• [THE TASK]: Every single line below has to be printed once more, exactly.

-- DATA PROVIDED follows --

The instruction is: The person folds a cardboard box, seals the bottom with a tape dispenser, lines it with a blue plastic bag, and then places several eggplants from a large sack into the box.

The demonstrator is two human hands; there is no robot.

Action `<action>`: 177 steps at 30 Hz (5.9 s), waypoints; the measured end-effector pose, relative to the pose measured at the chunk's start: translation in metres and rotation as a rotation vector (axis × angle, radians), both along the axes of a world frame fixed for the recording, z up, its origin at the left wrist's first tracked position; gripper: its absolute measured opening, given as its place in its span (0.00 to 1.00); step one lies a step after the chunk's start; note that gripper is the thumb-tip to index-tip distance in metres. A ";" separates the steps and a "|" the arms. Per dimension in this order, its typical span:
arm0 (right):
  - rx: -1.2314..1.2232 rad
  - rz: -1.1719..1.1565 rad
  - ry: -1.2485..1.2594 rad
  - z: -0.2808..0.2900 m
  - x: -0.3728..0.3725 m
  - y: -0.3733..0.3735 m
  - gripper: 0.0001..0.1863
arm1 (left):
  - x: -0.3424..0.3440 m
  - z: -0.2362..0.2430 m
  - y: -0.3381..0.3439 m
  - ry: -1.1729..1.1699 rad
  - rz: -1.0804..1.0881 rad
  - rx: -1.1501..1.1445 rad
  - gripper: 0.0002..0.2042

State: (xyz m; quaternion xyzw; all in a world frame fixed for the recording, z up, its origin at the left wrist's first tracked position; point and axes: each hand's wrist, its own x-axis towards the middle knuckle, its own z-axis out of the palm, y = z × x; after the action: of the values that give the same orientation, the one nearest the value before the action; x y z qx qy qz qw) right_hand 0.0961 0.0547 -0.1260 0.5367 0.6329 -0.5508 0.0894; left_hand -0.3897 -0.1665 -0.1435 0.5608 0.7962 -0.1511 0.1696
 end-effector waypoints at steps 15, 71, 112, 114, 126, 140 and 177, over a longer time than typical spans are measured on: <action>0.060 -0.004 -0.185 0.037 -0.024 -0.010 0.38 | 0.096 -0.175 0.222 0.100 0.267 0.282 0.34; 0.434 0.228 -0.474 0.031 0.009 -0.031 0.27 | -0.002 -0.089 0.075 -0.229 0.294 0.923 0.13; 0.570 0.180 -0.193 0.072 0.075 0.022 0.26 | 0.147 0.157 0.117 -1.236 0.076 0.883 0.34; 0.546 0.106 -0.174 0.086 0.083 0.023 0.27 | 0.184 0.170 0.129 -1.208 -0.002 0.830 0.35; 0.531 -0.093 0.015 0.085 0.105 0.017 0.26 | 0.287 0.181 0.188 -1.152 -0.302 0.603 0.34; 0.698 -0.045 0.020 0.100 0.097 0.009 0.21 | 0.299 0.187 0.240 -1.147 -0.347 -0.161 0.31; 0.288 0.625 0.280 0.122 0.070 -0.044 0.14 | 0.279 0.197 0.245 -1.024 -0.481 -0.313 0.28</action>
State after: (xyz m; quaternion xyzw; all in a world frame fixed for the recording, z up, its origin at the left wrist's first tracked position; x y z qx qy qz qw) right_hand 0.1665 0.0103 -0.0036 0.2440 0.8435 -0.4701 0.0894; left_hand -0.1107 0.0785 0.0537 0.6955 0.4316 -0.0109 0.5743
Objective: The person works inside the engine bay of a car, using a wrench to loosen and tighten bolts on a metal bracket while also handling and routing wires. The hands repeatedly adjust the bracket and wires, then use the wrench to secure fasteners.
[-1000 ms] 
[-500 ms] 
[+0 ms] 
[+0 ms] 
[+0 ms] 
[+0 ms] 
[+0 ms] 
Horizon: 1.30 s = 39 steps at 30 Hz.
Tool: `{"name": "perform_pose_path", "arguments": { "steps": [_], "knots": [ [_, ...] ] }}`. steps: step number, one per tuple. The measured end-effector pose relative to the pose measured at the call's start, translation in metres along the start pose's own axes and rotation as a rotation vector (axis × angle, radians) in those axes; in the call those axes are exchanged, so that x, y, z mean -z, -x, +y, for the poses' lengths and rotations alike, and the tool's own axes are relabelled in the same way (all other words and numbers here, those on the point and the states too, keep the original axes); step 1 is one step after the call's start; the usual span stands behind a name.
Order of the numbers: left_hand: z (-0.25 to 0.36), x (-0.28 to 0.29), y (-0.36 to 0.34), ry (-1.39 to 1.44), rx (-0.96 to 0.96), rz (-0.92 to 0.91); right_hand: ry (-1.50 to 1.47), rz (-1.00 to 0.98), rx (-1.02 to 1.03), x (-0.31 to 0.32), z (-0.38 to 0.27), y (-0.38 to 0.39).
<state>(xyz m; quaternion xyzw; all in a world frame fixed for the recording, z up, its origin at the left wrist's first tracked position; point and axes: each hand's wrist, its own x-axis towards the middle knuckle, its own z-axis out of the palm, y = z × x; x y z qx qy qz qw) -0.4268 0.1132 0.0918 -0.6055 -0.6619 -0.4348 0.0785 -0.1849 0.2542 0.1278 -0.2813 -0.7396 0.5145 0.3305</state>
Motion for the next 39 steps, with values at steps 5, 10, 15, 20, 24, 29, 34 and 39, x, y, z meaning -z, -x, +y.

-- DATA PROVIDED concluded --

• [SOLUTION FOR THIS TASK]:
The instruction is: The person folds a cardboard box, seals the bottom with a tape dispenser, lines it with a blue plastic bag, and then places several eggplants from a large sack into the box.

The demonstrator is two human hands; there is no robot.

Action `<action>`: 177 steps at 30 Hz (5.9 s), waypoints; the measured end-effector pose, relative to the pose measured at the chunk's start: translation in metres and rotation as a rotation vector (axis × angle, radians), both along the axes of a world frame fixed for the recording, z up, its origin at the left wrist's first tracked position; gripper: its absolute measured opening, given as its place in its span (0.00 to 1.00); step one lies a step after the chunk's start; note that gripper is the thumb-tip to index-tip distance in metres. A ";" separates the steps and a "|" the arms. Per dimension in this order, its typical span:
arm0 (right):
  - rx: -1.2314..1.2232 rad
  - rz: -1.1719..1.1565 rad
  - ry: -1.2485..1.2594 rad
  - z: -0.2808..0.2900 m
  - x: -0.3728..0.3725 m
  - y: -0.3733..0.3735 m
  - gripper: 0.0001..0.1863
arm1 (left):
  - x: -0.3424..0.3440 m
  - z: -0.2362..0.2430 m
  - y: -0.3381..0.3439 m
  - ry: -1.1729..1.1699 rad
  - rz: -1.0804..1.0881 rad
  - rx: -1.1501..1.1445 rad
  - gripper: 0.0002..0.2042

State: (xyz m; quaternion xyzw; all in a world frame fixed for the recording, z up, its origin at the left wrist's first tracked position; point and axes: each hand's wrist, its own x-axis towards the middle knuckle, its own z-axis out of the palm, y = z × x; after the action: of the values that give the same orientation, the one nearest the value before the action; x y z qx qy qz qw) right_hand 0.0961 0.0547 -0.1260 0.5367 0.6329 -0.5508 0.0894; left_hand -0.3897 -0.1665 -0.1435 0.5608 0.7962 -0.1511 0.1696
 end-effector waypoints at steps 15, 71, 112, 114, 126, 140 and 177, over a longer time than typical spans are measured on: <action>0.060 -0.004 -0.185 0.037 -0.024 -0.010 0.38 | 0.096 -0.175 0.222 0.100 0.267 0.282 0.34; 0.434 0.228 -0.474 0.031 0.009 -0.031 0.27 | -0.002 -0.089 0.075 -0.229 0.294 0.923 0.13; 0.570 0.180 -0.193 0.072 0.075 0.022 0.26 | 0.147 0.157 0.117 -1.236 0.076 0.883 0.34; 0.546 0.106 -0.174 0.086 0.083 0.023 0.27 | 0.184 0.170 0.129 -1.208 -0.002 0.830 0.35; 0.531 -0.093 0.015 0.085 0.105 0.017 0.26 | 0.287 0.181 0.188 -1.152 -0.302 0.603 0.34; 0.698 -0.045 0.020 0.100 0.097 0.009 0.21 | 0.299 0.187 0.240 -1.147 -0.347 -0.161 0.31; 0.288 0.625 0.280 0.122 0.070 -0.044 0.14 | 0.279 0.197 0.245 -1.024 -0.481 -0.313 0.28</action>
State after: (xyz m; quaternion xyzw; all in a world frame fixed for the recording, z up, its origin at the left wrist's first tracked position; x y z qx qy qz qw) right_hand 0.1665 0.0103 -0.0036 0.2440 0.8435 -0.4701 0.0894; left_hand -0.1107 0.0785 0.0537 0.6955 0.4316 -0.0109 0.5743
Objective: The person works inside the engine bay of a car, using a wrench to loosen and tighten bolts on a metal bracket while also handling and routing wires. The hands repeatedly adjust the bracket and wires, then use the wrench to secure fasteners.
[-1000 ms] 
[-500 ms] 
[+0 ms] 
[+0 ms] 
[+0 ms] 
[+0 ms] 
[+0 ms] 
Horizon: 1.30 s = 39 steps at 30 Hz.
Tool: `{"name": "perform_pose_path", "arguments": { "steps": [_], "knots": [ [_, ...] ] }}`. steps: step number, one per tuple. The measured end-effector pose relative to the pose measured at the call's start, translation in metres along the start pose's own axes and rotation as a rotation vector (axis × angle, radians) in those axes; in the call those axes are exchanged, so that x, y, z mean -z, -x, +y, for the poses' lengths and rotations alike, and the tool's own axes are relabelled in the same way (all other words and numbers here, those on the point and the states too, keep the original axes); step 1 is one step after the call's start; the usual span stands behind a name.
Order of the numbers: left_hand: z (-0.25 to 0.36), x (-0.28 to 0.29), y (-0.36 to 0.34), ry (-1.39 to 1.44), rx (-0.96 to 0.96), rz (-0.92 to 0.91); right_hand: ry (-1.50 to 1.47), rz (-1.00 to 0.98), rx (-1.02 to 1.03), x (-0.31 to 0.32), z (-0.38 to 0.27), y (-0.38 to 0.39).
<state>(xyz m; quaternion xyzw; all in a world frame fixed for the recording, z up, its origin at the left wrist's first tracked position; point and axes: each hand's wrist, its own x-axis towards the middle knuckle, its own z-axis out of the palm, y = z × x; x y z qx qy qz qw) -0.4268 0.1132 0.0918 -0.6055 -0.6619 -0.4348 0.0785 -0.1849 0.2542 0.1278 -0.2813 -0.7396 0.5145 0.3305</state>
Motion for the next 39 steps, with values at steps 5, 10, 15, 20, 24, 29, 34 and 39, x, y, z meaning -z, -x, +y.

Nothing else is needed to complete this exercise.